Het belang van de moeder bij uitvoering van de bestreden beschikking is dat de moeder uitvoering kan geven aan het door haar gewenste gezinsleven met haar nieuwe partner en de kinderen in [plaats1] en dat de kinderen aan het begin van het schooljaar op een nieuwe school kunnen beginnen.
3.6
Het hof houdt bij de belangenafweging geen rekening met de omstandigheid dat de moeder haar werk in [woonplaats2] heeft opgezegd en een baan in [plaats1] bij haar partner heeft geaccepteerd, en ook niet met het feit dat de moeder de huur van haar woning in [woonplaats2] heeft opgezegd. Deze omstandigheden komen voor rekening en risico van de moeder, omdat zij die zelf heeft gecreëerd. Zij wist dat de vader het niet eens is met een verhuizing van de kinderen en zij wist dat er nog rechtsmiddelen openstaan.
3.7
Het hof is van oordeel dat het belang van de vader en de kinderen bij behoud van de bestaande situatie in afwachting van de uitkomst in de bodemprocedure het zwaarst weegt, omdat daarmee de zorgregeling vooralsnog ongewijzigd blijft en de situatie voor de kinderen niet verandert totdat in de bodemprocedure is beslist. Het hof hecht minder waarde aan het feit dat bij toewijzing van het schorsingsverzoek de kinderen mogelijk niet bij aanvang van het komend schooljaar op een nieuwe school kunnen beginnen, omdat dat mogelijke voordeel niet opweegt tegen het door de vader gestelde nadeel dat bij een andere beslissing van het hof de kinderen dan nog een keer moeten wisselen van school. Daarbij komt dat de schorsing in afwachting van de beslissing in de hoofdzaak niet in de weg hoeft te staan aan de voortzetting van de relatie tussen de moeder en haar partner en ook niet aan de door haar gewenste gezinsvorming.
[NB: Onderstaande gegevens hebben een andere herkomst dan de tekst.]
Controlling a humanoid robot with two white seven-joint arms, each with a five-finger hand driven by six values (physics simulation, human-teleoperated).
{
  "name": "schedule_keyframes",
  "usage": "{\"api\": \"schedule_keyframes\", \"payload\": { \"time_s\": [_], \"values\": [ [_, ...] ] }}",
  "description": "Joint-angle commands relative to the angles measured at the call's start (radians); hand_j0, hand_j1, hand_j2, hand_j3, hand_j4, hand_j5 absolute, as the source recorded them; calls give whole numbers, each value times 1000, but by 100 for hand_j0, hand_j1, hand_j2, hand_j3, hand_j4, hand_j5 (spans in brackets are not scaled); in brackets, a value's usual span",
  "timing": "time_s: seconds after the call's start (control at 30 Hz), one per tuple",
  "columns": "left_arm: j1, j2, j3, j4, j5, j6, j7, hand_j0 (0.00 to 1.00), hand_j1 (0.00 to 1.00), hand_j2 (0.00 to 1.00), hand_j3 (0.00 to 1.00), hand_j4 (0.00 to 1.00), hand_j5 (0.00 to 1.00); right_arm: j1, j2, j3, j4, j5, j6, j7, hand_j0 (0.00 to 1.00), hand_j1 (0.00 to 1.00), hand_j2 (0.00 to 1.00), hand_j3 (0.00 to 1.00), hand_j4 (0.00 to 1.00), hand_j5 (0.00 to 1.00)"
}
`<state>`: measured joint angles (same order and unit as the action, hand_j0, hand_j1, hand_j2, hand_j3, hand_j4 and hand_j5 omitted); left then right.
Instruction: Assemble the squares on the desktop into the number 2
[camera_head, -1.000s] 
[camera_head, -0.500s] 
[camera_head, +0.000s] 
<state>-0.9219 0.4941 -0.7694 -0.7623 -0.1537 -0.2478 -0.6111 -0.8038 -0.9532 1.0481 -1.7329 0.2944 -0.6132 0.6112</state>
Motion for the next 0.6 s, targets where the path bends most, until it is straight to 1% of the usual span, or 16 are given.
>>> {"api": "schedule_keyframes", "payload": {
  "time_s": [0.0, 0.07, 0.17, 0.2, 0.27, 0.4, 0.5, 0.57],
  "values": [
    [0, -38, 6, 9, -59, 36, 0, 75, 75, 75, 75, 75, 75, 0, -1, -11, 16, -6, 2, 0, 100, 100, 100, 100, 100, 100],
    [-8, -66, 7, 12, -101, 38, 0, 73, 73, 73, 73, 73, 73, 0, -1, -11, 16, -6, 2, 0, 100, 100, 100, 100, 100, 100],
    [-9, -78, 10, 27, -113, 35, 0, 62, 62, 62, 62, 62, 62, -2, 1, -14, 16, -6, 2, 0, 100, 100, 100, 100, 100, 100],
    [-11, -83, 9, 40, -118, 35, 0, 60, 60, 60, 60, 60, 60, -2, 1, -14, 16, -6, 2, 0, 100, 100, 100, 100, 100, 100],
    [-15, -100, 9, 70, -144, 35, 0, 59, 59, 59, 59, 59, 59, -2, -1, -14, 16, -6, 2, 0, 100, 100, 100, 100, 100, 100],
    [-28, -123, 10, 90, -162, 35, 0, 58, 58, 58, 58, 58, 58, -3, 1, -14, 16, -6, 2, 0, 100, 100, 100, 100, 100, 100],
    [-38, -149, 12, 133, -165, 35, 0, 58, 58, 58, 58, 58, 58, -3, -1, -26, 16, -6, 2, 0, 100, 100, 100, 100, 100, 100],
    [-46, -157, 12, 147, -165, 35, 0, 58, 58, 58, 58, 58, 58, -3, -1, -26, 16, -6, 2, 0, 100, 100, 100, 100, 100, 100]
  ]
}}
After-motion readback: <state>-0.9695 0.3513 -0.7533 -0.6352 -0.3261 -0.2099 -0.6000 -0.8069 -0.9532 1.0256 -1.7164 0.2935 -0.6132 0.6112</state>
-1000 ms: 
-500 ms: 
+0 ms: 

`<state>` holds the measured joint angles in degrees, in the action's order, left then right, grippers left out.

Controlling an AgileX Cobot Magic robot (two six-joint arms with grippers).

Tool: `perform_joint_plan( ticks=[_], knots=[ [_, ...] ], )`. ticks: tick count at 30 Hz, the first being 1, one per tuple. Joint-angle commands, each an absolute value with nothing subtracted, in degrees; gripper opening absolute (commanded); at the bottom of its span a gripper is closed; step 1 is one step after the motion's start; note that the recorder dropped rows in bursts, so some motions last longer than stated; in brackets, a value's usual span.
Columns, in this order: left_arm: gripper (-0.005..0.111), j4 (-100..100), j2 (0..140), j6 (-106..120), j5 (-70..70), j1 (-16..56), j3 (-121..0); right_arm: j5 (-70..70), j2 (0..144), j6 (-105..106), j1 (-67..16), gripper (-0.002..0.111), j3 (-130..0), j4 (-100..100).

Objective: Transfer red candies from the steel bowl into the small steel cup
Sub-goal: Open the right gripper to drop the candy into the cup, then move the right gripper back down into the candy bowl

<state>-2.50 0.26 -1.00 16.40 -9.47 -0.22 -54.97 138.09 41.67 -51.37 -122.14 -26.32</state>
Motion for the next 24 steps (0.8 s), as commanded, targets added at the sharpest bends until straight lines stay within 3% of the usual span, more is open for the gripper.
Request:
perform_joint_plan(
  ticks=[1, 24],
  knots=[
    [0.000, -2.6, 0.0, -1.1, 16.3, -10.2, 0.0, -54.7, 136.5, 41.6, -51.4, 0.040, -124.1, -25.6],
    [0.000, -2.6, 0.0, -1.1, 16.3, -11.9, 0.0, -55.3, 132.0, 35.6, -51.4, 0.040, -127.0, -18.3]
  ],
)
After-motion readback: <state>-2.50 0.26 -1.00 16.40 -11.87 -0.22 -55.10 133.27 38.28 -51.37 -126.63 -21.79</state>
De moeder en haar partner zijn er tot op heden in geslaagd om in ieder geval al deels samen te wonen en de zorgregeling voor [de minderjarige1] en [de minderjarige2] uit te voeren, mede vanwege het feit dat de partner van de moeder over zowel een vakantiewoning in Hattem als een woning in [plaats1] beschikt.
3.8
De moeder heeft, in het geval het schorsingsverzoek van de vader wordt afgewezen, vervangende toestemming gevraagd voor inschrijving van [de minderjarige1] en [de minderjarige2] op de [school] te [plaats2] . Het hof komt niet toe aan beoordeling van dit voorwaardelijke verzoek van de moeder, omdat, gelet op wat hiervoor onder 3.7 is overwogen, het schorsingsverzoek van de vader zal worden toegewezen.

4.De beslissing

Het hof:
schorst de werking van de beschikking van de rechtbank Overijssel, locatie Zwolle, van 19 april 2021 voor zover het betreft de aan de moeder verleende vervangende toestemming om met ingang van 10 juli 2021 met [de minderjarige1] en [de minderjarige2] naar [plaats1] te verhuizen;
verklaart deze beschikking uitvoerbaar bij voorraad.
wijst het meer of anders verzochte af.
Deze beschikking is gegeven door mrs. A.W. Beversluis, M.P. den Hollander en
C. Koopman, bijgestaan door mr. J.M.G. van Wijk als griffier en is op 29 juni 2021 uitgesproken in het openbaar in tegenwoordigheid van de griffier.